Skip to content

Text extraction from PDF (with Python), two ways

This post documents two ways in which to extract the text from a PDF document.

I'm using Python for this task only because I ultimately want to do this within a Python application, not because for this task specifically I've chosen Python as the best tool. A couple of the Python libraries I use here are just wrappers to a non-Python tool that has to be installed separately.
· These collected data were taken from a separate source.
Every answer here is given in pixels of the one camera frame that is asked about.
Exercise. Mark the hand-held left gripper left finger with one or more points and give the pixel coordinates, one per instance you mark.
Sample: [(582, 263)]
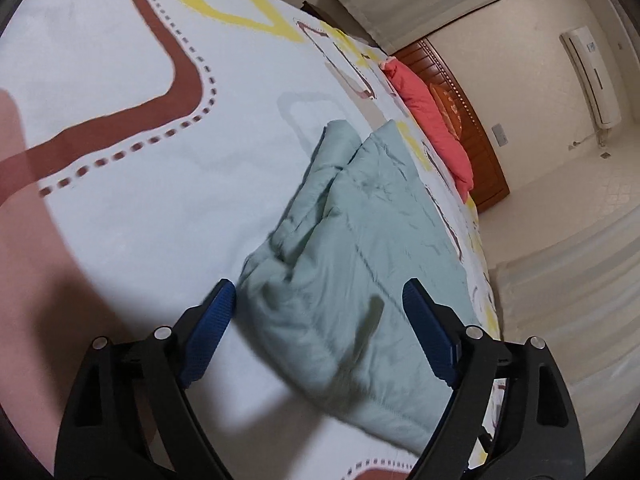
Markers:
[(210, 330)]

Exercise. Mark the white wall socket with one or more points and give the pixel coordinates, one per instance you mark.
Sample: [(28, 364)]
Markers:
[(500, 135)]

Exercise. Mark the dark wooden nightstand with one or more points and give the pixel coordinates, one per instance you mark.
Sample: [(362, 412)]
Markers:
[(312, 10)]

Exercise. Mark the white patterned bed sheet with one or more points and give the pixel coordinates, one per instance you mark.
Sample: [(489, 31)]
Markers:
[(125, 135)]

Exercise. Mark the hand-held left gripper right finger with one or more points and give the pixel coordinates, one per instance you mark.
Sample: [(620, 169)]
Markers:
[(430, 330)]

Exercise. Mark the white curtain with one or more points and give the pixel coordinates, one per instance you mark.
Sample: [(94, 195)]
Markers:
[(400, 0), (565, 310)]

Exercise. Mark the light green quilted jacket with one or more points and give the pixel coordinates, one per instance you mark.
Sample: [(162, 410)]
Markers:
[(360, 260)]

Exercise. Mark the red pillow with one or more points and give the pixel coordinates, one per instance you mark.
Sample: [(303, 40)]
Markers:
[(430, 110)]

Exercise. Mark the orange embroidered cushion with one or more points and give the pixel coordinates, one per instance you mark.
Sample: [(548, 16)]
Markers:
[(447, 110)]

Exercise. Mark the wooden bed headboard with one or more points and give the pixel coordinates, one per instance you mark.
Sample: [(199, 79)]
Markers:
[(485, 160)]

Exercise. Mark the white wall air conditioner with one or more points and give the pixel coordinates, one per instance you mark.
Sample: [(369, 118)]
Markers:
[(592, 75)]

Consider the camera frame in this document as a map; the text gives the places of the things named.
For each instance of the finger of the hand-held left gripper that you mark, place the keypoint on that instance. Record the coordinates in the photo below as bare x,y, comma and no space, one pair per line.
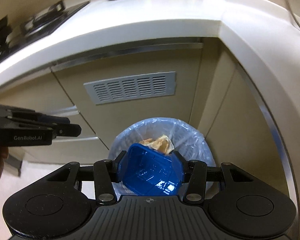
40,120
70,130

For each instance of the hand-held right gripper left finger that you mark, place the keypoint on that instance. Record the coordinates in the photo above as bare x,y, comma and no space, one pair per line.
118,165

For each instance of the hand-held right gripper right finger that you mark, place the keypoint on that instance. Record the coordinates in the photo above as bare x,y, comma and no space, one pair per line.
182,163

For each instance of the bin with blue plastic liner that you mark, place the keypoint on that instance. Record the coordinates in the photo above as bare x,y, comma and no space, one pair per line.
190,140

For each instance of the orange wrapper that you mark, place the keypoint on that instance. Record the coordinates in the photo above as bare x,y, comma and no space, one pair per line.
162,143

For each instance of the blue plastic tray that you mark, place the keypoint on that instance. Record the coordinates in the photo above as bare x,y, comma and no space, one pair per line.
150,172

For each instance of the grey cabinet vent grille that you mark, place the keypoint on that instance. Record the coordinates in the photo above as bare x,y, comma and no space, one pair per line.
130,87

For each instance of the gas stove burner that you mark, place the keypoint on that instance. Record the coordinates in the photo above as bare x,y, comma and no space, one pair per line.
40,22

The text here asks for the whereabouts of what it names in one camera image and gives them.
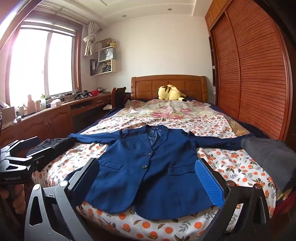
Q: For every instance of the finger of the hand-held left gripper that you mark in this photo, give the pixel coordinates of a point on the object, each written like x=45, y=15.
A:
x=23, y=144
x=42, y=157

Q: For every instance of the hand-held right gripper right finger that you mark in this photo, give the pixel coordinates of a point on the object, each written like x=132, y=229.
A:
x=208, y=183

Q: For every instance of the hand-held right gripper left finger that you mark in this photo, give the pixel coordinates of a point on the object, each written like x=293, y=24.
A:
x=91, y=170

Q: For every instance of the blue suit jacket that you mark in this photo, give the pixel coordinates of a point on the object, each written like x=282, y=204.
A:
x=150, y=176

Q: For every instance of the person's left hand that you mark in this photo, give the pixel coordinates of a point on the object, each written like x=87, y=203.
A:
x=19, y=199

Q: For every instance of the black cloth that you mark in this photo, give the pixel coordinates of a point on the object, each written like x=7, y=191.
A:
x=57, y=144

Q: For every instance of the orange fruit print bed sheet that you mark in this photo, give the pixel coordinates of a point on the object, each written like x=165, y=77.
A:
x=231, y=162

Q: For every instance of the pale pink bottle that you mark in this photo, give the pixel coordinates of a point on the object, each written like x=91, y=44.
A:
x=31, y=105

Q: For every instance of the wooden desk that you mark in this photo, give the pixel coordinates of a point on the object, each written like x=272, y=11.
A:
x=55, y=118

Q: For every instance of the tissue box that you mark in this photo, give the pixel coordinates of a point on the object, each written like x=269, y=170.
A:
x=54, y=103

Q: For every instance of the golden cloth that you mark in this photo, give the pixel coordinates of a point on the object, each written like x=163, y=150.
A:
x=240, y=128

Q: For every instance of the grey cloth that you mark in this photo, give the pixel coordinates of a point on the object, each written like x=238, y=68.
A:
x=270, y=157

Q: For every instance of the black gadget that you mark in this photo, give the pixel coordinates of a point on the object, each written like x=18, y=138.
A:
x=82, y=95

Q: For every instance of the red basket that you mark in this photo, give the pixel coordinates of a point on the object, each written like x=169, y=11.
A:
x=93, y=93

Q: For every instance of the wooden chair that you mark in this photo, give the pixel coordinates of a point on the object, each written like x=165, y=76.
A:
x=118, y=97

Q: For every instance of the wooden framed window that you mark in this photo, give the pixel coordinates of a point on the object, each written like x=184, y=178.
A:
x=41, y=64

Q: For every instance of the pink floral blanket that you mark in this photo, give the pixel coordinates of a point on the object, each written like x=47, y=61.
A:
x=161, y=111

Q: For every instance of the wooden bed headboard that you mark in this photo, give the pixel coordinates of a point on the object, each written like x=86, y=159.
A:
x=143, y=88

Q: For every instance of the yellow plush toy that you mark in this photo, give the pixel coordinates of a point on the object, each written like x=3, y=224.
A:
x=170, y=92

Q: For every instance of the white shopping bag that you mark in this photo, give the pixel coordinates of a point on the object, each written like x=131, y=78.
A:
x=106, y=54

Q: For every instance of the wooden slatted wardrobe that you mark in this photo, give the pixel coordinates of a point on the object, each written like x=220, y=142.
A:
x=254, y=69

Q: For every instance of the tied beige curtain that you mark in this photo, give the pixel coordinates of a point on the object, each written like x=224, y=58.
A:
x=89, y=39

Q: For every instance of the white wall shelf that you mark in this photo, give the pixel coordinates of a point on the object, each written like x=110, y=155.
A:
x=114, y=66
The choice between the two ways depends on whether the PDF stores the text as text, as a PDF that was created digitally does, or as images, as a PDF which has been scanned in does.

Text extraction

The first way uses pypdf. To install:

python3 -m venv .venv
source .venv/bin/activate
python3 -m pip install pypdf

Then in the Python code:

from pypdf import PdfReader
reader = PdfReader("example.pdf")
print(f"Found {len(reader.pages)} pages")
with open("example.txt", "w") as fp:
    for page in reader.pages:
        fp.write(page.extract_text())

Optical character recognition

As the pypdf documentation says, text extraction is hard, and pypdf can't extract text from scanned PDFs, where the content is stored as images. For this, you need optical character recognition (OCR). Hence the second way uses the Tesseract OCR software. This can be installed using Homebrew:

brew install tesseract

and since I'm using Python, I also installed the pytesseract wrapper:

python3 -m pip install pytesseract

Note however that Tesseract works on images, so it's first necessary to convert the pages of the PDF document into image files. I did this with pdf2image, which is a wrapper to pdftoppm and pdftocairo which can be found (on macOS) in the Poppler package.:

To install what's needed:

brew install poppler
python3 -m pip install pdf2image

To convert a PDF to image files and extract text using Tesseract in Python:

from pdf2image import convert_from_path
from pdf2image.exceptions import (
    PDFInfoNotInstalledError,
    PDFPageCountError,
    PDFSyntaxError,
)
images = convert_from_path("example.pdf")
print(f"Found {len(images)} pages")
with open("example.txt", "w") as fp:
    for image in images:
        fp.write(pytesseract.image_to_string(image))

Comparison

The pypdf documentation addresses the question of why not to simply always use OCR; my own minimal testing so far seems to confirm that the quality, when it works at all, of the text extracted by pypdf is better than that from OCR, so this latter is best reserved as a fall-back option when extraction doesn't work.